Problem: Write out the following listing's lines from the one with "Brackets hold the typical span" to the one with "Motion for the", exactly, with both included and no others.
****
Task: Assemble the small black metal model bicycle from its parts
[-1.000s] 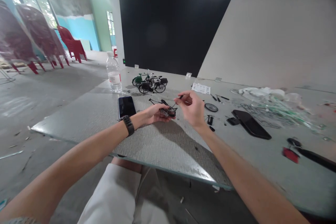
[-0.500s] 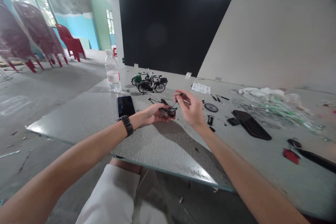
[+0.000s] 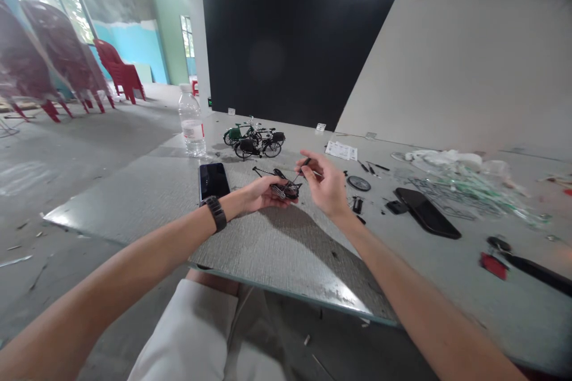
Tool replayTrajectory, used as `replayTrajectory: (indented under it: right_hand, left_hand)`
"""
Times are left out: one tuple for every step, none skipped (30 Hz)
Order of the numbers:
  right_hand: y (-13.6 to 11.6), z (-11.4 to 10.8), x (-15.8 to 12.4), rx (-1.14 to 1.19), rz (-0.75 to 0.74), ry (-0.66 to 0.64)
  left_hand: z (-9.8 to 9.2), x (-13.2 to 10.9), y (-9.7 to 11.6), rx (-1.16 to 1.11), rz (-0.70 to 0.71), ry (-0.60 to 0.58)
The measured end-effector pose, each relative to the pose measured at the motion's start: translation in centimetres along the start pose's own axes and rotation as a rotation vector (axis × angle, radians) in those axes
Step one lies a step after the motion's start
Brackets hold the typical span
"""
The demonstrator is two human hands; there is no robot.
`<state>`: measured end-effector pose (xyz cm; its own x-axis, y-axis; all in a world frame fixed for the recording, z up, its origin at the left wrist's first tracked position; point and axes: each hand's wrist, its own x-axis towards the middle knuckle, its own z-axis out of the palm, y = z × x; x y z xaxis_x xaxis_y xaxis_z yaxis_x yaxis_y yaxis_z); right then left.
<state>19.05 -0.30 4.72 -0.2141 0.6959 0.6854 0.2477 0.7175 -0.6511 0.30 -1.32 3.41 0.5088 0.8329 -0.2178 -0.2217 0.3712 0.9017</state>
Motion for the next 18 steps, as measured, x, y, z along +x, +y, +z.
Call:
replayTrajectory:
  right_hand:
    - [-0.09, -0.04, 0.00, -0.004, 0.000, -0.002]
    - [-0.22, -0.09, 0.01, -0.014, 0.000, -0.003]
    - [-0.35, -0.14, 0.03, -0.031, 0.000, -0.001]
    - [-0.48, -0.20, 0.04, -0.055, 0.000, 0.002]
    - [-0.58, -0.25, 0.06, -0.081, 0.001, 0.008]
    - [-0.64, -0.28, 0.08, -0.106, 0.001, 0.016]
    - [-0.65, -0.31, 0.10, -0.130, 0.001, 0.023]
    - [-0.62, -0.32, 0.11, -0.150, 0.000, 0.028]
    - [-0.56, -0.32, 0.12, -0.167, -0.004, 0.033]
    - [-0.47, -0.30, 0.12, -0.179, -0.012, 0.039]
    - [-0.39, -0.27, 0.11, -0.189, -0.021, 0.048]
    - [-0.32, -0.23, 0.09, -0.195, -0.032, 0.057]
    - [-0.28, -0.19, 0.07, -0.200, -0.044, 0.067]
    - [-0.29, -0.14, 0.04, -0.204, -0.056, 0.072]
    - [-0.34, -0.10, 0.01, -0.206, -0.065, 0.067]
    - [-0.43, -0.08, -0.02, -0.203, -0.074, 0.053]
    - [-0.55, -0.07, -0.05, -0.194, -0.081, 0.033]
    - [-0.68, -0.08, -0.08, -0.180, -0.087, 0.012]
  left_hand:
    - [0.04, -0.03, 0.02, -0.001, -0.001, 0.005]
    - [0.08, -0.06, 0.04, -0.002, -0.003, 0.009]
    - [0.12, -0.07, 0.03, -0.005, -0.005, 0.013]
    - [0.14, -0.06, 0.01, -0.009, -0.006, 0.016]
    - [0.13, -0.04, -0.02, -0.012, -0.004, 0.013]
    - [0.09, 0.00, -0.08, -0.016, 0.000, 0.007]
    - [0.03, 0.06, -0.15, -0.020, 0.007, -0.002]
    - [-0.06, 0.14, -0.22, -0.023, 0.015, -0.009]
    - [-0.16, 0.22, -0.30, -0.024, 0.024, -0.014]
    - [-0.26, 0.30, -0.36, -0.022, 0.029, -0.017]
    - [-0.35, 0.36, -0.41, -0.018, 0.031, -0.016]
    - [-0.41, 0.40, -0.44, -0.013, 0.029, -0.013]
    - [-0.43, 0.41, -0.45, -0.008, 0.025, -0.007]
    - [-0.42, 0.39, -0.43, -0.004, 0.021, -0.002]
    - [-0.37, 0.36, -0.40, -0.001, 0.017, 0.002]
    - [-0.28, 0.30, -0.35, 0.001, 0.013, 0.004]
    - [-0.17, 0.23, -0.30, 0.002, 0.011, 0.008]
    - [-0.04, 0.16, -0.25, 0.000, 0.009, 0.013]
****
Written solution:
Brackets hold the typical span
"""
The demonstrator is two human hands; there is no robot.
`<state>`: measured end-effector pose (xyz cm; its own x-axis, y-axis; all in a world frame fixed for the recording, z up, its origin at the left wrist's first tracked position; point and axes: each hand's wrist, its own x-axis towards the middle knuckle, its own z-axis out of the palm, y = z × x; x y z xaxis_x xaxis_y xaxis_z yaxis_x yaxis_y yaxis_z); right then left.
<state>19.05 -0.30 4.72 -0.2141 0.6959 0.6854 0.2477 0.7175 -0.6511 0.30 -1.32 3.41 0.5088 0.8329 -0.2178 -0.2217 0.3712 0.9017</state>
Motion for the next 18 steps, as measured, x, y, z along +x, +y, +z.

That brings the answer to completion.